It hasn't yet appeared in those help-wanted ads that President Reagan keeps talking about, but Maryland's Republican Party has had quite a time trying to fill a key vacancy in its ranks. Though the job in question has only the loosest of qualifications, there's been something less than a stampede to become the next Republican candidate for governor. In fact, the talent hunt has been reduced to combing and wooing recent converts from the Democratic Party, none of whom has exactly jumped at the opportunity to carry a new standard into battle. Every now and then, when some possible hopefuls have expressed mild interest they have wound up in an Alphonse-Gaston routine over who should throw a hat in the ring and then have made hasty, deferential retreats.
At least the Republicans were able to sign up some help for the Senate race. Former White House official Linda Chavez and Baltimore businessman Richard Sullivan have entered the GOP contest, with the winner set to face the survivor of what already is turning into a lively Democratic contest for that party's nomination. Among the Democrats yearning to be a senator is the man who already is the governor, Harry Hughes, as well as two members of Congress, Reps.
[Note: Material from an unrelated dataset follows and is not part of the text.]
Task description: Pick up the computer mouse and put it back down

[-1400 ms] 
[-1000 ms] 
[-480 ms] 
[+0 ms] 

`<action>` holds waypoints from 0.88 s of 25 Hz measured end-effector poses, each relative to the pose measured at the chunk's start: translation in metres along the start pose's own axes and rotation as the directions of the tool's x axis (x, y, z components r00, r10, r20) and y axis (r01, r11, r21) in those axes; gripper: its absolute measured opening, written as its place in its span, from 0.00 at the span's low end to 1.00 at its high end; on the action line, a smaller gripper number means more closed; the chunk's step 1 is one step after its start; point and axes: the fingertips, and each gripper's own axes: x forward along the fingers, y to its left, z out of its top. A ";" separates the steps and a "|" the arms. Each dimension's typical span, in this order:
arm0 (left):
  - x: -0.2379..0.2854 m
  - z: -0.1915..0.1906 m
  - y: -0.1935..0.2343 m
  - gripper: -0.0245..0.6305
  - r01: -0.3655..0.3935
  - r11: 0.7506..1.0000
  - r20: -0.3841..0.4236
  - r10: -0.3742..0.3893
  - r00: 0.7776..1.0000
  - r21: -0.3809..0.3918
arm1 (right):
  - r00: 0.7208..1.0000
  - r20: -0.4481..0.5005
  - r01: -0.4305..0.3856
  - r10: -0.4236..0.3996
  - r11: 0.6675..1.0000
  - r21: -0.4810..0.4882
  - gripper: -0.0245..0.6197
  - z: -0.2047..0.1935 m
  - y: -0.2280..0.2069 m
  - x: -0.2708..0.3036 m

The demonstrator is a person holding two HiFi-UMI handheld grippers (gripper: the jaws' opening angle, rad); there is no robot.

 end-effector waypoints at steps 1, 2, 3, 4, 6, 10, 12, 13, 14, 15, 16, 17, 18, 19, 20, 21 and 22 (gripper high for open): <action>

Mike Barnes and Barbara Mikulski, and Baltimore County Executive Donald Hutchinson.
For governor, the latest man to be courted by GOP recruiters is Delegate Thomas J. Mooney of Prince George's County. He has two intriguing qualifications for the governor's race: 1) last fall, he switched from the Democratic Party, and 2) in December, he announced he would seek the Republican nomination for the Senate. Why didn't he go then for governor?
Here the going, or non-going, gets difficult: Mr. Mooney said he didn't wish to get into a contest with Howard County Executive Hugh Nichols, who is a good friend and, by the way, another former Democrat. That was before Mr. Nichols stepped out, believing that Dr. Aris T. Allen would run. Dr. Allen said no, too, deferring to what he thought was Mr. Nichols' desire to get back in the race.
However comforting it may be to know that Maryland Republicans -- new as well as lifetime -- get along so well with each other, all this fellowship and good will is killing them -- and the two-party tradition to boot.